Biodiversity is not the only distinction of the place. The Rose Quartz mountain range which encompasses 500 acres has added geological importance to this isolated garden 160 km from Colombo.
According to Prof. Shiran Daraniyagala, the Rose Quartz Mountain Range is over 500 million years old and white, rose and violet colour quartz deposits can be seen in the mountain range. It is said that pieces of rose quartz of the mountain range had been used for the graving structures of the Taj Mahal.
The geological importance of the Rose Quartz Park was further highlighted last January, when the tree fossils considered to be belonging to pre-historic era were discovered by Sri Lankan archaeologist Bandu Weerawardene.
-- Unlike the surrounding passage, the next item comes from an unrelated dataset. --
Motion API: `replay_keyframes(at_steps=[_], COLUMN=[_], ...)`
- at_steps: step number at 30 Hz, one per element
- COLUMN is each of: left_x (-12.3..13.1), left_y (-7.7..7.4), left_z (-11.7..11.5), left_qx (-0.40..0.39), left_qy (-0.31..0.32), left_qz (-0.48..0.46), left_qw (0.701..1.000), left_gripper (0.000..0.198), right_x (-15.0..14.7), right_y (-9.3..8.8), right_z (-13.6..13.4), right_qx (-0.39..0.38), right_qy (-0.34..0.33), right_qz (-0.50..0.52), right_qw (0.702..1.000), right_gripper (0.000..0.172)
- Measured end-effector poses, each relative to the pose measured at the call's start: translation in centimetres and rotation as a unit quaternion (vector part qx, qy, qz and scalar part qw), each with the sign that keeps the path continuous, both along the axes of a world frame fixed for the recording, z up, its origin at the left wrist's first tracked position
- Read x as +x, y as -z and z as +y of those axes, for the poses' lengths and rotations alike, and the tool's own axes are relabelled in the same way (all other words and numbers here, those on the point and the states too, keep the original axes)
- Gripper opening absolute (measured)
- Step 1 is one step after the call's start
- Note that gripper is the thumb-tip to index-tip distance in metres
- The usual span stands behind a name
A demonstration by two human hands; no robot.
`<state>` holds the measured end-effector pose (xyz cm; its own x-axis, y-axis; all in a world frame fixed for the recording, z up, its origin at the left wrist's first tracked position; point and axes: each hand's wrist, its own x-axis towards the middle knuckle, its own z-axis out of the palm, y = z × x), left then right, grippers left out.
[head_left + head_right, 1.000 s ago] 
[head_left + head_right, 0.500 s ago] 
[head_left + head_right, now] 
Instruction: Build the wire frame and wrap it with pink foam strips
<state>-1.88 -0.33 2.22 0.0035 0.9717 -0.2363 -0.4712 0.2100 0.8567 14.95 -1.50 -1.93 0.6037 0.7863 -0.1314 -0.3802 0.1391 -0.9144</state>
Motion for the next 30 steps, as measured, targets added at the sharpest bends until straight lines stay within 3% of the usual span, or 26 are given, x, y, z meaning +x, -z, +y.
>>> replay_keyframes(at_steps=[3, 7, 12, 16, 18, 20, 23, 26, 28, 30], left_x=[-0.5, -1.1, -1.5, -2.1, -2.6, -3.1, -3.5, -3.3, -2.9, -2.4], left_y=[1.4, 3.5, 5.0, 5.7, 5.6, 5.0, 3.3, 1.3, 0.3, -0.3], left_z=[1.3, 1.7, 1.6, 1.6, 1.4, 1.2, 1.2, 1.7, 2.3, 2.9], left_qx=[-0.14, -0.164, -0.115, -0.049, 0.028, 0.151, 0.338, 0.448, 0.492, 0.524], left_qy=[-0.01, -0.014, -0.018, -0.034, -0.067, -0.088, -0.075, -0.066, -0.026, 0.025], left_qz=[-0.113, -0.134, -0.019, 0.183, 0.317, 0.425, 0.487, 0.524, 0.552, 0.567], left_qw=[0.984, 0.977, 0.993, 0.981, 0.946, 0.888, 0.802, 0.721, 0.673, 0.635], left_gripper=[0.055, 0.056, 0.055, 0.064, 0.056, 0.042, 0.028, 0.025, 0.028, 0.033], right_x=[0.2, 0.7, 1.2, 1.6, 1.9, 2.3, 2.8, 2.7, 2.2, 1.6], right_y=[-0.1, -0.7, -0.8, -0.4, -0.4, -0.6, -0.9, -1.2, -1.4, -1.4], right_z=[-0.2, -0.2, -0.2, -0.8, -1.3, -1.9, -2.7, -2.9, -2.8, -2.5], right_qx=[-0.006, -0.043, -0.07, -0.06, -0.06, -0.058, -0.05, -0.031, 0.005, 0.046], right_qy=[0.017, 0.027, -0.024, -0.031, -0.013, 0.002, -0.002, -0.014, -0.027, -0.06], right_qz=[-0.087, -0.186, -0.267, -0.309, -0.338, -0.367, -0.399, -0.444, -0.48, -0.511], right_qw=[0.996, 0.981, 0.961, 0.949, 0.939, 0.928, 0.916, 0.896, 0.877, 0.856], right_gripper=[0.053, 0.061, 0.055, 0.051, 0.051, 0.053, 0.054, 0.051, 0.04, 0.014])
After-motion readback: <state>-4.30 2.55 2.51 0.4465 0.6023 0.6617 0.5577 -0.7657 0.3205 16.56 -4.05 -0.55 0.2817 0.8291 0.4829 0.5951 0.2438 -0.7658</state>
According to him fossils are about 10-15 million years old. Though many animal fossils have been found in Sri Lanka this is the first ever discovery of tree fossils in the country and according to Weerawardhane no place with such a wide spread of fossils like in rose quartz range in Namal Uyana was ever discovered. Fossils can be seen in 20-30 acres of the mountain range.
Monk Vanavasi Rahula is happy with the fact that his stay in the garden has reduced the intensity of deforestation and hunting in the site. But it does not mean all challenges to the protection of the religious site have been won.
The monk laments that the exposure of human contact has endangered the fauna and flora of the site. According to him the threat arises not from the organised groups, but from the villagers struck by poverty. Hunting and deforestation are only a humble attempt for survival.
Vanavasi Rahula Thera advocates increasing awareness of villagers on environment protection and improving their income generation opportunities. Namal Uyana Environment Centre has taken steps to educate local children on environment protection and train youth in environment protection.
So when the Namal Uyana celebrates its 11th anniversary sustainable socio-economic development with the co existence of the environment should be the theme for the celebration.